И она рассказала все, что произошло. Но лицо фермера потемнело.
— Если ты дорожишь своей жизнью, быстро беги и положи деньги туда, где ты их взяла.
— Но почему?
— Потому что, если ты от них не избавишься, тебе суждено будет умереть в этот год.
Наутро она побежала на высокую ланду, чтобы положить золото на место. Но несколько дней спустя, когда ей понадобилось взять белье в шкафу, она услышала звон монет и с изумлением увидела, что сокровище мертвеца вернулось к ней.
— Этого-то я и боялся, — сказал муж. — Беги к священнику, может быть, он тебе что-то посоветует.
Но священник прервал ее, едва она произнесла первые слова.
— Я ничего не могу сделать для вас, — заявил он. — Вы освободили этого мертвого и теперь сами очень скоро должны будете занять его место. Так что приготовьтесь умереть по-христиански и распорядитесь, чтобы деньги положили вместе с вами в гроб. Только так вы спасетесь.
И на самом деле, она очень скоро скончалась, хотя совсем и не болела. И ее похоронили вместе с сокровищем мертвеца, чтобы оно больше никого не погубило.
Мой отец был габарьером. Изо дня в день он спускался на своей габаре вниз по реке Жоди до моря за морскими водорослями или за песком. Однажды вечером габара застряла в речном иле. Отец, несмотря на холод — дело было в декабре, — прыгнул в воду, чтобы освободить габару, и, вернувшись домой, свалился с лихорадкой, от которой он уже не избавился.
— Мне конец, — сказал он нам однажды утром. — Жить мне осталось не больше четырех дней.
Заметьте, что до этой беды он был мужчина крепкий, в самой поре. И то, что он должен умереть таким молодым, приводило его в отчаяние, особенно потому, что он знал, в какой бедности нас оставляет.
Были, однако, минуты, когда к нам возвращалась надежда, потому что к нему, казалось, возвращаются жизнь и румянец.
— Тебе лучше, Туаль? — спрашивала мать.
Тогда он усмехался печально.
— Это вода поднялась, Маривонна, — отвечал он, качая головой, — посмотришь, когда начнется отлив.
И правда. Жизнь приходила к нему и уходила, то сильнее, то слабее, вместе с приливом и отливом. Он говорил, чтобы мы этому не удивлялись, что это обычное дело для моряков, когда они, как он, собираются покинуть этот мир.

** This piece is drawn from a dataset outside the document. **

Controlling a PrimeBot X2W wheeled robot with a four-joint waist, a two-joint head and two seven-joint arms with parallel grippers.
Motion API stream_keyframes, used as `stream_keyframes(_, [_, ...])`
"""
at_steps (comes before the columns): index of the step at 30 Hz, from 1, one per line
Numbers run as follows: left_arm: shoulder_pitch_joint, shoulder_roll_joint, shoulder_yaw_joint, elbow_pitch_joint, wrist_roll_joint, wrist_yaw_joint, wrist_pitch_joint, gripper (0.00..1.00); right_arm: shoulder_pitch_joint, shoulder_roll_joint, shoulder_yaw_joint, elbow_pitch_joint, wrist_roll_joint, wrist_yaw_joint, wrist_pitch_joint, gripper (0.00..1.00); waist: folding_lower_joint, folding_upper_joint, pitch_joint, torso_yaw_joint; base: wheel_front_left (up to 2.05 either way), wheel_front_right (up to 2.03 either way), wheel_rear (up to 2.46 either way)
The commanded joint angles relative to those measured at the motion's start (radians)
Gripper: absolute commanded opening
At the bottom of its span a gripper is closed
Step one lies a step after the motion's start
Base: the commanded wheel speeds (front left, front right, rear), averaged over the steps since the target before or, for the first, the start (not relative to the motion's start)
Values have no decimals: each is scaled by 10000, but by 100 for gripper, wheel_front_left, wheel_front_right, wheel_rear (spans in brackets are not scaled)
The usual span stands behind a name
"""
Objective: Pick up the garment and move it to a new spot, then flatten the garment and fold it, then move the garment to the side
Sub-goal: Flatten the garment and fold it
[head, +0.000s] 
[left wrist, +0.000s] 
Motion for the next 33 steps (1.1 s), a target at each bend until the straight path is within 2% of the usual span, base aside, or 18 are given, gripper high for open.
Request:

На заре четвертого дня, когда я принесла ему горячий суп, он спросил меня:
— Сегодня сильный прилив, да, Бетрис?
— Да, отец. А как ты узнал?
— Это оттого, что конец мой близок, дочка. Унеси суп, сегодня я ничего не буду есть.
У него слезы были на глазах, и я сама с трудом сдерживалась, чтобы не заплакать.
Подошла матушка:
— Я хотела этим утром пойти постирать, но, если я тебе нужна, я останусь.